With the images removed, reproduce each entry below word for word.

§ **Record extracts**:
◆ ◆ ◆ ◆ ◆

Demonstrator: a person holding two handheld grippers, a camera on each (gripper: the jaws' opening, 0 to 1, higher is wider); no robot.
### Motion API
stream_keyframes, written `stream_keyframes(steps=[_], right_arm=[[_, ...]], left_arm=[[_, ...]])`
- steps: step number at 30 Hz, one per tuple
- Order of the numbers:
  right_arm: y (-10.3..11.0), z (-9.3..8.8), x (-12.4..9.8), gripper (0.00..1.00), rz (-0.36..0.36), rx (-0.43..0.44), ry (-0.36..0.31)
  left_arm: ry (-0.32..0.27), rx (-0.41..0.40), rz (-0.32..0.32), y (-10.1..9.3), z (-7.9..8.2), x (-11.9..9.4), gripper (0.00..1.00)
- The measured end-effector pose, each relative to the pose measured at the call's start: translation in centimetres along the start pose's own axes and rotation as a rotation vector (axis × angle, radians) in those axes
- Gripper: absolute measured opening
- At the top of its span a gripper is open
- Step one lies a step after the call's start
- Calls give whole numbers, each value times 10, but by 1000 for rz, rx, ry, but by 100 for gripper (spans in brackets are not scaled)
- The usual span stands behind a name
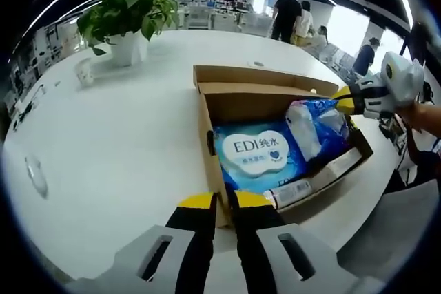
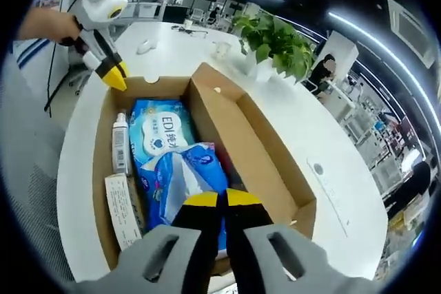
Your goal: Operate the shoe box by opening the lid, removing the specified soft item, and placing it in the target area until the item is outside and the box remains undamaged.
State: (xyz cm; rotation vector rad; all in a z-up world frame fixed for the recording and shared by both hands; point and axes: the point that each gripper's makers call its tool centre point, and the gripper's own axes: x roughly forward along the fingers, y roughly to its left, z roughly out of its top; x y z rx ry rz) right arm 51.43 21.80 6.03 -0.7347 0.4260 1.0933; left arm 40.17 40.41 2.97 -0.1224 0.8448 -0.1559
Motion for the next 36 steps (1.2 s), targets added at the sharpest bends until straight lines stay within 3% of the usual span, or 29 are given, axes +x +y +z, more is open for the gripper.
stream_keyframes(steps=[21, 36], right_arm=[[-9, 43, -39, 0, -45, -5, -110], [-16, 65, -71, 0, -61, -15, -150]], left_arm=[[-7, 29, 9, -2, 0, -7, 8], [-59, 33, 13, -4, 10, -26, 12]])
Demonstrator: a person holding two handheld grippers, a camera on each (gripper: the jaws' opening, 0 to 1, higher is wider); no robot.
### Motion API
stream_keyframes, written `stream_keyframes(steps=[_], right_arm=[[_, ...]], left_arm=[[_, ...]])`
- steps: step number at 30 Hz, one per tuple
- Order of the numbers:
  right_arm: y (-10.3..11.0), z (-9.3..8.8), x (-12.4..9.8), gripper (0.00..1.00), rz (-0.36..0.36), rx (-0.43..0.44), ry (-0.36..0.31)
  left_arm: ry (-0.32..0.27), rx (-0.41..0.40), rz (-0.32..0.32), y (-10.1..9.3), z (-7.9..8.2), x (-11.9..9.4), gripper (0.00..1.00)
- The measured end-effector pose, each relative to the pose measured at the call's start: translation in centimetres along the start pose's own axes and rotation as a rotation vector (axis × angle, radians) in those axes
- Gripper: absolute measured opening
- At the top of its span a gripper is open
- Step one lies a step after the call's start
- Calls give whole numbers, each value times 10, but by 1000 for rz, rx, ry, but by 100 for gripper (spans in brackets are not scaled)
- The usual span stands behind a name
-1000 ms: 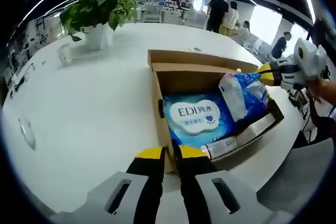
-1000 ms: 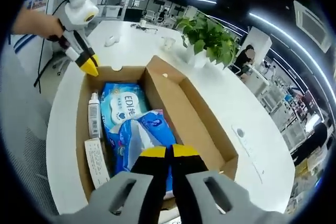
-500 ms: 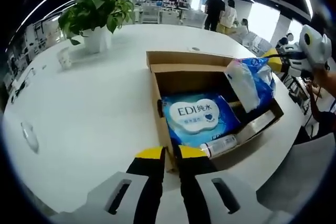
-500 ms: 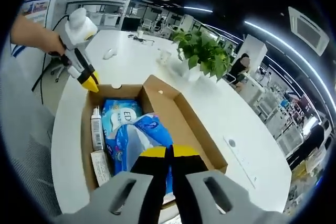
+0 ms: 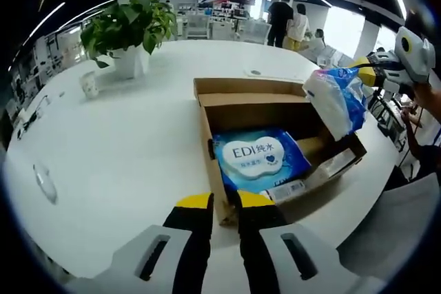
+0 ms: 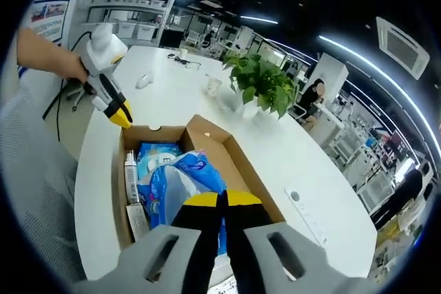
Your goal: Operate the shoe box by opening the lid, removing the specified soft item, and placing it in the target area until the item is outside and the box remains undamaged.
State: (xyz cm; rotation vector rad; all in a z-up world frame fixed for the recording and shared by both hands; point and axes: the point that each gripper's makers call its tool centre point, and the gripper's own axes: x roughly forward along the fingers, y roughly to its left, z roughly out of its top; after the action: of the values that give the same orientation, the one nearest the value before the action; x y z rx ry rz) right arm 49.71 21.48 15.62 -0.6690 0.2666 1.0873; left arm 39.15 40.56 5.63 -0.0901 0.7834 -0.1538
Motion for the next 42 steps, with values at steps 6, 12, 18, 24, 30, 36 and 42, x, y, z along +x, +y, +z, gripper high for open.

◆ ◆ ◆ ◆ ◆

§ **Response for this exercise**:
Demonstrator: a person holding two handheld grippers, a camera on each (gripper: the jaws' opening, 0 to 1, higher is wider); no robot.
### Motion API
stream_keyframes, written `stream_keyframes(steps=[_], right_arm=[[_, ...]], left_arm=[[_, ...]])`
- steps: step number at 30 Hz, one per tuple
- Order of the numbers:
  right_arm: y (-10.3..11.0), z (-9.3..8.8), x (-12.4..9.8), gripper (0.00..1.00), rz (-0.36..0.36), rx (-0.43..0.44), ry (-0.36..0.31)
  left_arm: ry (-0.32..0.27), rx (-0.41..0.40), rz (-0.32..0.32), y (-10.1..9.3), z (-7.9..8.2), x (-11.9..9.4), gripper (0.00..1.00)
- The measured end-effector pose, each relative to the pose measured at the call's start: translation in centimetres along the start pose's own axes and rotation as a rotation vector (axis × angle, radians) in those axes
- Gripper: absolute measured opening
- At the top of its span a gripper is open
- Step one lies a step after the call's start
- Calls give whole numbers, each value times 10, but by 1000 for rz, rx, ry, but by 100 for gripper (spans in brackets are not scaled)
- The usual span stands behind a name
Your goal: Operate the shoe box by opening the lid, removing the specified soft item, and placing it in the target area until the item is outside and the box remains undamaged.
State: (xyz cm; rotation vector rad; all in a z-up world frame fixed for the recording and shared by both hands; point and axes: the point that each gripper's makers call its tool centre point, and the gripper's own axes: x roughly forward along the fingers, y roughly to its left, z roughly out of its top; x y z rx ry rz) right arm 51.43 21.80 6.03 -0.7347 0.4260 1.0933; left arm 40.17 40.41 2.97 -0.1224 0.8448 -0.1559
Motion for the next 36 steps (1.2 s), targets added at the sharpest bends until straight lines stay within 3% of the usual span, or 29 are given, axes +x +y +z, more is open for the gripper.
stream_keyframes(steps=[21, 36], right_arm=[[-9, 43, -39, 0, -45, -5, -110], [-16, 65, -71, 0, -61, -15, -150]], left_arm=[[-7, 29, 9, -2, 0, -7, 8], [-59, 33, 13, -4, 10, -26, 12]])
Demonstrator: a person holding two handheld grippers, a camera on each (gripper: the jaws' opening, 0 to 1, higher is wider); no robot.
### Motion API
stream_keyframes, written `stream_keyframes(steps=[_], right_arm=[[_, ...]], left_arm=[[_, ...]])`
- steps: step number at 30 Hz, one per tuple
- Order of the numbers:
  right_arm: y (-10.3..11.0), z (-9.3..8.8), x (-12.4..9.8), gripper (0.00..1.00), rz (-0.36..0.36), rx (-0.43..0.44), ry (-0.36..0.31)
  left_arm: ry (-0.32..0.27), rx (-0.41..0.40), rz (-0.32..0.32), y (-10.1..9.3), z (-7.9..8.2), x (-11.9..9.4), gripper (0.00..1.00)
- The measured end-effector pose, each relative to the pose measured at the call's start: translation in centimetres along the start pose's own axes and rotation as a rotation vector (axis × angle, radians) in those axes
- Gripper: absolute measured opening
- At the top of its span a gripper is open
- Step one lies a step after the call's start
- Calls give whole numbers, each value times 10, but by 1000 for rz, rx, ry, but by 100 for gripper (spans in brackets are not scaled)
- The usual span stands behind a name
-1000 ms: 
-1000 ms: 
-500 ms: 
-500 ms: 
+0 ms: 
+0 ms: 
Your goal: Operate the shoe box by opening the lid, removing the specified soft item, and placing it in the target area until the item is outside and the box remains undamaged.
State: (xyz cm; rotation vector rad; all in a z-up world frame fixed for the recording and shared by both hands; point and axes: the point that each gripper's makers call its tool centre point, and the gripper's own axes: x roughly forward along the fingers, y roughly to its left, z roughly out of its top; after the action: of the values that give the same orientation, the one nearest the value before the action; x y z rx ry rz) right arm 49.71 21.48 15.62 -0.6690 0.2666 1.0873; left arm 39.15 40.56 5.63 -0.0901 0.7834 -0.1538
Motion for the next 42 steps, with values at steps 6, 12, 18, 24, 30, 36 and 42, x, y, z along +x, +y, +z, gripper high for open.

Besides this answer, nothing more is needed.